Pressure dependence of the intermediate-range structure and the boson peak in oxide glasses

Despite glasses are widely used for several applications, some of their unique structural and dynamical properties are not completely understood. We present a detailed investigation of the intermediate-range structure of a series of alkaline borate glasses and of densified borate glasses carried out by performing neutron diffraction measurements. Moreover, a comparative study of Raman scattering, inelastic neutron scattering measurements and low temperature specific heat capacity has been performed on densified B2O3 glasses. Strong differences are observed in the intermediate range order as a function of density, the specific alkaline ion and of its concentration. On these results, we suggest that the first sharp diffraction peak of glasses arises from the periodicity of the boundaries of interstitial voids in the random glassy network. This interpretation provides a general explanation for all the anomalous compositional and pressure dependence of the FSDP in glasses as due to changes in the distribution of the sizes of the voids.
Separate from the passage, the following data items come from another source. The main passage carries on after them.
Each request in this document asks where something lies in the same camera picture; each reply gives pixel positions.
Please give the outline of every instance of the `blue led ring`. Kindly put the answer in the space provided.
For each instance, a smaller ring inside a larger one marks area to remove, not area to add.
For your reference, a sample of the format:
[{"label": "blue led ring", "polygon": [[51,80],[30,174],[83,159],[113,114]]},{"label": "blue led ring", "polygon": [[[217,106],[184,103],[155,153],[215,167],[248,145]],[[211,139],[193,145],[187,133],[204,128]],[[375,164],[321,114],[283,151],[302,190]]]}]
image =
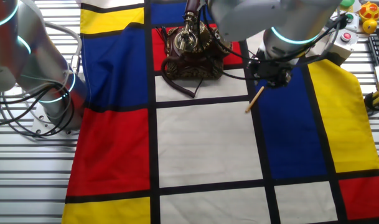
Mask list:
[{"label": "blue led ring", "polygon": [[[70,87],[70,89],[69,89],[69,92],[71,92],[71,91],[73,90],[73,87],[75,86],[75,84],[76,84],[76,75],[73,74],[73,82],[72,82],[72,85],[71,85],[71,87]],[[63,96],[61,96],[60,98],[57,98],[57,99],[55,99],[55,100],[50,100],[50,101],[42,101],[42,100],[39,100],[39,102],[40,102],[40,103],[55,103],[55,102],[61,100],[63,97],[66,97],[66,96],[67,96],[67,93],[65,93]]]},{"label": "blue led ring", "polygon": [[29,44],[27,44],[27,42],[22,37],[20,37],[20,36],[17,36],[17,39],[18,39],[18,41],[20,43],[22,43],[26,47],[26,49],[29,52],[29,54],[31,54],[32,53],[32,49],[30,49]]},{"label": "blue led ring", "polygon": [[18,1],[18,4],[16,4],[16,7],[15,7],[14,11],[11,13],[11,15],[9,15],[7,18],[0,21],[0,26],[7,23],[8,21],[10,21],[15,16],[18,8],[19,8],[19,1]]},{"label": "blue led ring", "polygon": [[291,40],[291,39],[287,39],[285,38],[284,36],[282,36],[279,32],[276,31],[276,29],[274,27],[271,27],[271,30],[272,32],[274,32],[274,34],[279,37],[279,39],[289,43],[289,44],[308,44],[309,42],[312,42],[313,40],[315,40],[318,35],[316,35],[315,37],[309,39],[309,40]]}]

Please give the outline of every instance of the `wooden stick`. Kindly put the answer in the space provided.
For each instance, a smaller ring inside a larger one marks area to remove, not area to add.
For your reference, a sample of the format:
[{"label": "wooden stick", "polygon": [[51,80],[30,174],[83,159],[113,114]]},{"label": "wooden stick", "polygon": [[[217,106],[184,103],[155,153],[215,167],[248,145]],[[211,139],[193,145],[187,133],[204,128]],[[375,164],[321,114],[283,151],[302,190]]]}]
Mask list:
[{"label": "wooden stick", "polygon": [[251,101],[250,105],[247,107],[246,109],[246,113],[249,113],[251,108],[253,107],[254,103],[256,103],[256,100],[258,99],[258,97],[260,97],[261,93],[263,92],[264,90],[264,87],[262,86],[260,88],[260,90],[258,90],[258,93],[256,94],[256,96],[253,98],[253,100]]}]

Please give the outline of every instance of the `fabric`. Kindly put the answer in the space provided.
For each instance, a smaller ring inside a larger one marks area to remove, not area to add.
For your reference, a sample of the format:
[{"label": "fabric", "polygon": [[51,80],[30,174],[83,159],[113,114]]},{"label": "fabric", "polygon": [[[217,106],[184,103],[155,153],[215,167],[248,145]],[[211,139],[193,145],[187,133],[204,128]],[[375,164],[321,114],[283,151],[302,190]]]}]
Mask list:
[{"label": "fabric", "polygon": [[[160,76],[154,30],[182,26],[184,8],[82,1],[89,91],[62,223],[379,223],[379,159],[357,79],[324,60],[265,90],[249,114],[262,83],[223,76],[190,99]],[[239,57],[224,64],[248,75]]]}]

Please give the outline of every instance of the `green object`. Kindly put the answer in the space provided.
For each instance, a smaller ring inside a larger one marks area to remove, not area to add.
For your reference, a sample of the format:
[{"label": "green object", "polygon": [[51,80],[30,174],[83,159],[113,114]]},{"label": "green object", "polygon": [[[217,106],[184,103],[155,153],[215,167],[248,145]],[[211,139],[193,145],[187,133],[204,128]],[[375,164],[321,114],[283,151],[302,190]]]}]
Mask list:
[{"label": "green object", "polygon": [[343,0],[340,5],[342,7],[350,7],[354,4],[354,2],[355,0]]},{"label": "green object", "polygon": [[351,23],[353,21],[353,15],[347,14],[346,16],[347,16],[347,22]]}]

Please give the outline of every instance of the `yellow square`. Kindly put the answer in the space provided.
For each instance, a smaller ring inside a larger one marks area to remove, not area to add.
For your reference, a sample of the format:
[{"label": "yellow square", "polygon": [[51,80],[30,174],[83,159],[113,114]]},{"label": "yellow square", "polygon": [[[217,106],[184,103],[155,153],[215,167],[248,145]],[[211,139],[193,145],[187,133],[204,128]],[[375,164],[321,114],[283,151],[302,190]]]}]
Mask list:
[{"label": "yellow square", "polygon": [[328,60],[309,65],[336,172],[379,169],[357,78]]},{"label": "yellow square", "polygon": [[62,224],[150,224],[150,198],[107,202],[69,203],[63,211]]},{"label": "yellow square", "polygon": [[123,30],[130,23],[144,24],[143,7],[107,13],[97,13],[82,9],[80,32],[83,34],[112,32]]}]

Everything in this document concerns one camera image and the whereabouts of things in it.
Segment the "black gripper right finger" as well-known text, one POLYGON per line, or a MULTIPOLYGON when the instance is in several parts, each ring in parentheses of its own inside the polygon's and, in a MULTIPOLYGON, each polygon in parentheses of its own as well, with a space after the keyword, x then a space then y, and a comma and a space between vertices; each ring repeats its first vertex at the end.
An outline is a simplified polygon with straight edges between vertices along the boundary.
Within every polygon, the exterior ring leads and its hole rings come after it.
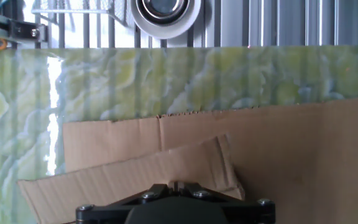
POLYGON ((245 202, 189 182, 181 183, 181 195, 218 207, 228 223, 275 223, 275 202, 269 199, 245 202))

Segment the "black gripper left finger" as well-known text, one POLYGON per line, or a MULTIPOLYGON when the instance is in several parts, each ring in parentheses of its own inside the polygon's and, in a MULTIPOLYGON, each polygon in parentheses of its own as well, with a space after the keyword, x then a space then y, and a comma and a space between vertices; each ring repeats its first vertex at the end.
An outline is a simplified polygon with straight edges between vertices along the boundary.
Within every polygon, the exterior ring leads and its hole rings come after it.
POLYGON ((76 209, 76 224, 125 223, 130 212, 141 205, 168 197, 166 184, 153 184, 151 188, 105 206, 81 205, 76 209))

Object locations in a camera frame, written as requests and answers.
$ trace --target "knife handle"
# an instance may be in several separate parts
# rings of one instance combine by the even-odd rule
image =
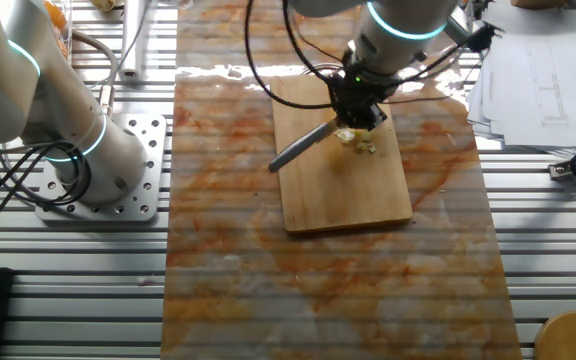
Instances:
[[[301,155],[306,149],[316,144],[326,135],[329,124],[324,123],[312,129],[308,134],[300,137],[284,149],[277,157],[270,162],[268,170],[277,172],[297,156]]]

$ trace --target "glowing blue ring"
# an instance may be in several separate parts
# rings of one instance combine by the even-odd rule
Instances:
[[[444,31],[444,29],[446,28],[446,25],[448,25],[448,23],[443,24],[442,26],[439,27],[439,29],[437,29],[435,31],[431,31],[431,32],[426,33],[426,34],[409,34],[409,33],[403,32],[403,31],[399,31],[399,30],[393,28],[392,26],[388,25],[388,23],[386,23],[379,16],[379,14],[377,14],[377,10],[375,10],[375,7],[372,4],[372,2],[369,2],[367,4],[367,6],[368,6],[368,11],[370,11],[370,15],[372,15],[373,19],[375,19],[377,24],[379,24],[382,28],[384,28],[384,30],[388,31],[389,33],[391,33],[395,36],[398,36],[398,37],[404,38],[404,39],[408,39],[408,40],[428,40],[428,39],[431,39],[431,38],[441,34],[441,32]]]
[[[37,63],[37,60],[35,60],[34,57],[32,57],[32,55],[30,55],[30,53],[28,53],[28,51],[26,51],[26,49],[22,48],[21,46],[17,45],[17,43],[15,43],[12,40],[8,40],[8,44],[10,45],[10,47],[12,47],[13,49],[15,49],[18,53],[20,53],[21,55],[23,55],[26,59],[28,59],[28,61],[30,61],[30,63],[32,64],[32,66],[35,67],[35,70],[37,70],[37,76],[41,76],[41,69],[39,69],[39,64]]]
[[[101,134],[99,134],[99,137],[97,138],[97,140],[95,141],[94,144],[92,144],[88,150],[82,152],[83,156],[86,156],[88,154],[90,154],[93,150],[95,150],[95,148],[99,145],[99,143],[101,142],[101,140],[104,138],[104,135],[106,134],[106,117],[104,117],[104,126],[101,129]],[[66,158],[66,159],[51,159],[49,157],[44,156],[44,158],[48,161],[54,161],[54,162],[68,162],[71,160],[77,160],[77,157],[72,157],[72,158]]]

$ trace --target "wooden object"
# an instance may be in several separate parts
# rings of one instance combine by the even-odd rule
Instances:
[[[536,360],[576,360],[576,311],[548,320],[535,339]]]
[[[272,89],[300,104],[329,102],[315,76],[275,78]],[[406,177],[390,107],[388,120],[371,132],[377,151],[358,152],[331,135],[279,171],[286,230],[305,232],[407,221],[412,216]],[[335,117],[331,109],[302,110],[273,102],[275,146],[281,152]]]
[[[512,0],[512,5],[524,9],[540,10],[558,8],[566,5],[569,0]]]

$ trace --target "marble surface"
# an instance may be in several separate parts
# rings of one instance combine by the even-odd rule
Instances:
[[[291,237],[266,170],[271,103],[246,66],[244,6],[198,1],[179,13],[162,358],[520,359],[459,76],[397,95],[454,99],[392,106],[410,223]],[[253,16],[264,76],[303,70],[280,14],[261,0]],[[353,17],[299,22],[341,55]]]

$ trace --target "metal mounting plate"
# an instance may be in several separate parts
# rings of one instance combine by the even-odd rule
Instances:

The detailed analysis of the Boson peak in densified B2O3 glasses demonstrates that all the low-energy vibrational modes giving rise to the BP, extended and localized, are coupled and hybridized, determining an overall spectral distribution, whose spectral shape does not depend on the different packing fractions of the systems. Furthermore, a clear correlation between the boson peak frequency and the transverse sound velocity is found, suggesting a mainly transverse character of the excess vibrational modes in glasses. It is indeed believed that vibrations merging into the boson peak arise from low atomic density regions and that they are strongly influenced by constraints imposed by the densification on transverse displacements of structural units overlooking these voids. A good accordance between the correlation lengths of densified glasses (estimated from the boson peak in Raman spectra and from the position of the first sharp diffraction peak), shows that the low-frequency excitations are defined by the characteristic length of voids in the glassy structure. Lastly, a set-up for in-situ high-pressure Raman experiments was developed, allowing to analyse the low energy modes of a sample of α-quartz at increasing pressures up to 26 GPA. The pressurization on the crystalline sample by a Diamond Anvil Cell provokes its amorphyzation.